Using the records below, transcribe word for word the stretch from the line that contains "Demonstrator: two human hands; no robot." through the line that contains "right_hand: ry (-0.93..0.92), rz", both end lines included, and nothing else.

Entries provided:
--------------------------------------------------
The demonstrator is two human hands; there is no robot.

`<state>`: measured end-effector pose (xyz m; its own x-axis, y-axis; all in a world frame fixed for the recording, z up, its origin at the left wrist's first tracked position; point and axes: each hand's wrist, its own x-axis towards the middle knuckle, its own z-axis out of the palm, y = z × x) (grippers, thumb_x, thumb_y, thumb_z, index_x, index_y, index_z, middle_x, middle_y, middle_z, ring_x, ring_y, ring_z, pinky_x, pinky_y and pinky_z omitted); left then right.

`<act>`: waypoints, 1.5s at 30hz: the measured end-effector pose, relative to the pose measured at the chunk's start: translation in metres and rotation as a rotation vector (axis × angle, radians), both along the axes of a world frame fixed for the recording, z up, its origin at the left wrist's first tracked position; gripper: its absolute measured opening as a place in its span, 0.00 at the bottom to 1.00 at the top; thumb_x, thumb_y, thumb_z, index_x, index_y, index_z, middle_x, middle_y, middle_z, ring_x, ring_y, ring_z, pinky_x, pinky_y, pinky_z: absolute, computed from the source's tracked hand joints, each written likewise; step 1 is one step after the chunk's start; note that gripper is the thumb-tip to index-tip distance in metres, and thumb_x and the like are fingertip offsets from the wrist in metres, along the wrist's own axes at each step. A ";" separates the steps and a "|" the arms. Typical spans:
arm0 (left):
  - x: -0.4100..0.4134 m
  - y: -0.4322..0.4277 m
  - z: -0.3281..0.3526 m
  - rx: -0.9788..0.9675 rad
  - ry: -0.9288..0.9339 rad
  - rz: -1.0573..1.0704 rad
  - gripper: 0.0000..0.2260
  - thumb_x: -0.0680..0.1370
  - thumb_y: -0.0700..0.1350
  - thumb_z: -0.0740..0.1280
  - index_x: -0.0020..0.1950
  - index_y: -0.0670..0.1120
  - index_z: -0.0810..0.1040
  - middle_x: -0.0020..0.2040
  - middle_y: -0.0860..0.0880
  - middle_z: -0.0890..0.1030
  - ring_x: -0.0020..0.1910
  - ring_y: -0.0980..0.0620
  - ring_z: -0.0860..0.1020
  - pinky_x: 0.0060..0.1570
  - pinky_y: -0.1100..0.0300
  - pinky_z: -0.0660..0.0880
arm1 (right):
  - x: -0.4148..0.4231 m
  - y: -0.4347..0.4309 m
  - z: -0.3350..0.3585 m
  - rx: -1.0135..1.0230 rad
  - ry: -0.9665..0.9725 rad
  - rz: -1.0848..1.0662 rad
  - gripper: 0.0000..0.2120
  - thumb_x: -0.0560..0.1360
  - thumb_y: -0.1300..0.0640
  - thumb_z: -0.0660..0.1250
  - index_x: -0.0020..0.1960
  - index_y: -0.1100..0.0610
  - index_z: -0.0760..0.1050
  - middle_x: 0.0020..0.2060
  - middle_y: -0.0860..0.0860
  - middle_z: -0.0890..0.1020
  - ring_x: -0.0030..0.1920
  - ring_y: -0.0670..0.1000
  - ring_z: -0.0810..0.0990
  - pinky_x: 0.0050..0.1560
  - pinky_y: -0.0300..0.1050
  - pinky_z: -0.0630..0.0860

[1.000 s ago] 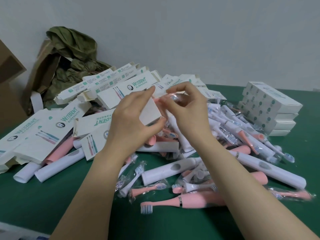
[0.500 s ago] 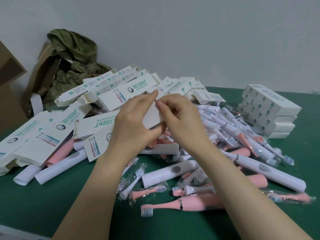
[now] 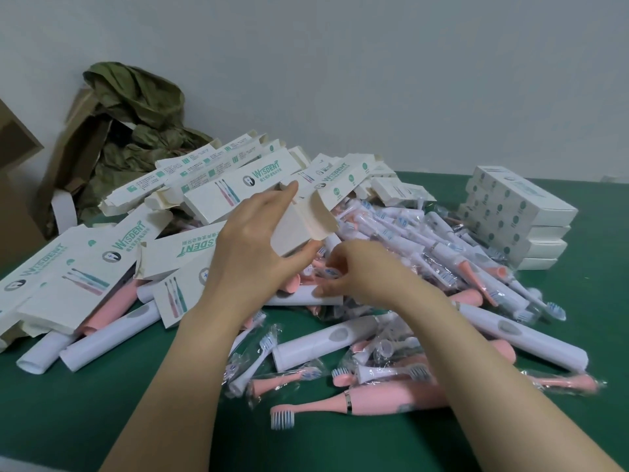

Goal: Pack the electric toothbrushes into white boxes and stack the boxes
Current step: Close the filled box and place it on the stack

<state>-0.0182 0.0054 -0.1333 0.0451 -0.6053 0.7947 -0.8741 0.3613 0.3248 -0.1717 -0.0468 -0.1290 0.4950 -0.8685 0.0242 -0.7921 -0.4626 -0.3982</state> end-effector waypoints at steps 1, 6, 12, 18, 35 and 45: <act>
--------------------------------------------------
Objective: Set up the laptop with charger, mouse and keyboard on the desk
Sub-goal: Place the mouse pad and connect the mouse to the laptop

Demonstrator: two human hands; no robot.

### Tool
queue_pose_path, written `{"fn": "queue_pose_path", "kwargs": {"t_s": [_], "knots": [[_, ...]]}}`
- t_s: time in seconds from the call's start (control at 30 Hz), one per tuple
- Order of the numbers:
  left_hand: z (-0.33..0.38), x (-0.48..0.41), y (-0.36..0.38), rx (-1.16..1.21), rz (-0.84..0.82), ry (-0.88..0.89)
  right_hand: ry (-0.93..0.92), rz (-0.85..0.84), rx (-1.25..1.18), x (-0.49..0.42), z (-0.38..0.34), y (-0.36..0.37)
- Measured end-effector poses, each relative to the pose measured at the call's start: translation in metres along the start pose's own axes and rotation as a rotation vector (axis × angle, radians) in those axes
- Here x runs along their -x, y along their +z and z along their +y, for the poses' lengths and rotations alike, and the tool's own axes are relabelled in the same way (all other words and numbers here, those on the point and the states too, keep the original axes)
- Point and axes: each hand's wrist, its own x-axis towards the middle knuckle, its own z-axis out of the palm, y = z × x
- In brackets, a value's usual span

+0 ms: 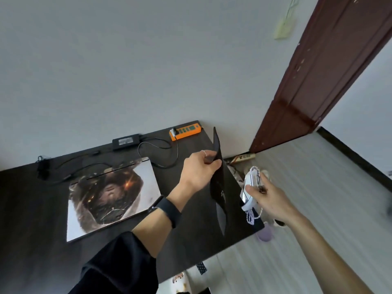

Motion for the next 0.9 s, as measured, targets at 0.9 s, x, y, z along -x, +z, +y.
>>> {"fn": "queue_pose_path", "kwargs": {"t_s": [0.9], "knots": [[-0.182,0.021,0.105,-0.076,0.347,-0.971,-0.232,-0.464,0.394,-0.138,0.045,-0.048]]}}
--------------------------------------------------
Task answer:
Demonstrator: two human hands; no robot.

### Tool
queue_pose_path, written `{"fn": "queue_pose_path", "kwargs": {"t_s": [_], "knots": [[_, ...]]}}`
- t_s: time in seconds from the call's start (control at 30 Hz), one per tuple
- Order of the numbers:
  left_hand: z (-0.33..0.38), x (-0.48..0.41), y (-0.36..0.38), rx (-1.16..1.21), rz (-0.84..0.82), ry (-0.88..0.89)
  right_hand: ry (-0.93..0.92), rz (-0.85..0.84), rx (-1.25..1.18), x (-0.49..0.42), z (-0.38..0.34), y (-0.36..0.37)

What came before is the finished answer.